▶ Exercise directions: Could you write out, word for word, only the lines from the one containing "Could you please provide the mask of the black left" through the last line of the data below?

▶ Records shown:
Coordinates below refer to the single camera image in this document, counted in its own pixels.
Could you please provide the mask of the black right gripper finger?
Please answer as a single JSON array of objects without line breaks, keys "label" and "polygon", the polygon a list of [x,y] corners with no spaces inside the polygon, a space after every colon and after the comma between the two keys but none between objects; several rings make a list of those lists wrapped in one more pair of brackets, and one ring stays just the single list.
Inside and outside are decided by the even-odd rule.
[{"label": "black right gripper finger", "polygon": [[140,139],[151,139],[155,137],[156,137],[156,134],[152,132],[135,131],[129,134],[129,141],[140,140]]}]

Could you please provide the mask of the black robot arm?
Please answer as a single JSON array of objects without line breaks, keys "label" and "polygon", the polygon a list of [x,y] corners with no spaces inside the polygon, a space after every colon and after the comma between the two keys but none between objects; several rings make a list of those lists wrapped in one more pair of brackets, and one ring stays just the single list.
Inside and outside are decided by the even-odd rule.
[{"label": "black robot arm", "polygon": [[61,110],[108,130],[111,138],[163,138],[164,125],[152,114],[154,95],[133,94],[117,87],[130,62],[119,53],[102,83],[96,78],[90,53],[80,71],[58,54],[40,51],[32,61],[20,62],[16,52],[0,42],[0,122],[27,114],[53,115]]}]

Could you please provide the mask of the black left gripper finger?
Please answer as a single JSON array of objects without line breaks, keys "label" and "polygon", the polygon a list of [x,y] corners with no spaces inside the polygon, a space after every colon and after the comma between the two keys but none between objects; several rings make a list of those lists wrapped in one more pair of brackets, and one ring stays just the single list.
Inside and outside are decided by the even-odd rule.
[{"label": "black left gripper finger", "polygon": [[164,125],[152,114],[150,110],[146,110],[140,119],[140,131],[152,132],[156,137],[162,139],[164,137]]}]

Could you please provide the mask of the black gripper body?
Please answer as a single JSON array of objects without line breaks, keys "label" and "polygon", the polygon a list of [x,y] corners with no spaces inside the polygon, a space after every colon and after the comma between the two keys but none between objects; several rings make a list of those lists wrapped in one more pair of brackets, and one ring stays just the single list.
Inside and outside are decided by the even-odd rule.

▶ Exercise response:
Could you please provide the mask of the black left gripper finger?
Please answer as a single JSON array of objects without line breaks, keys "label" and "polygon", the polygon a list of [x,y] corners with no spaces inside the polygon, a space after every colon and after the comma between the two keys but none between objects; several rings make a list of those lists wrapped in one more pair of brackets, and one ring stays just the single list.
Inside and outside are decided by the even-odd rule.
[{"label": "black left gripper finger", "polygon": [[164,125],[152,114],[150,110],[146,110],[140,119],[140,131],[152,132],[156,137],[162,139],[164,137]]}]

Could you please provide the mask of the black gripper body?
Please answer as a single JSON array of objects without line breaks, keys "label" and "polygon", the polygon a list of [x,y] corners with no spaces inside the polygon, a space after every colon and after the comma between the two keys but none between objects; several rings make a list of those lists wrapped in one more pair of brackets, and one ring stays just the single list.
Inside and outside are decided by the even-odd rule.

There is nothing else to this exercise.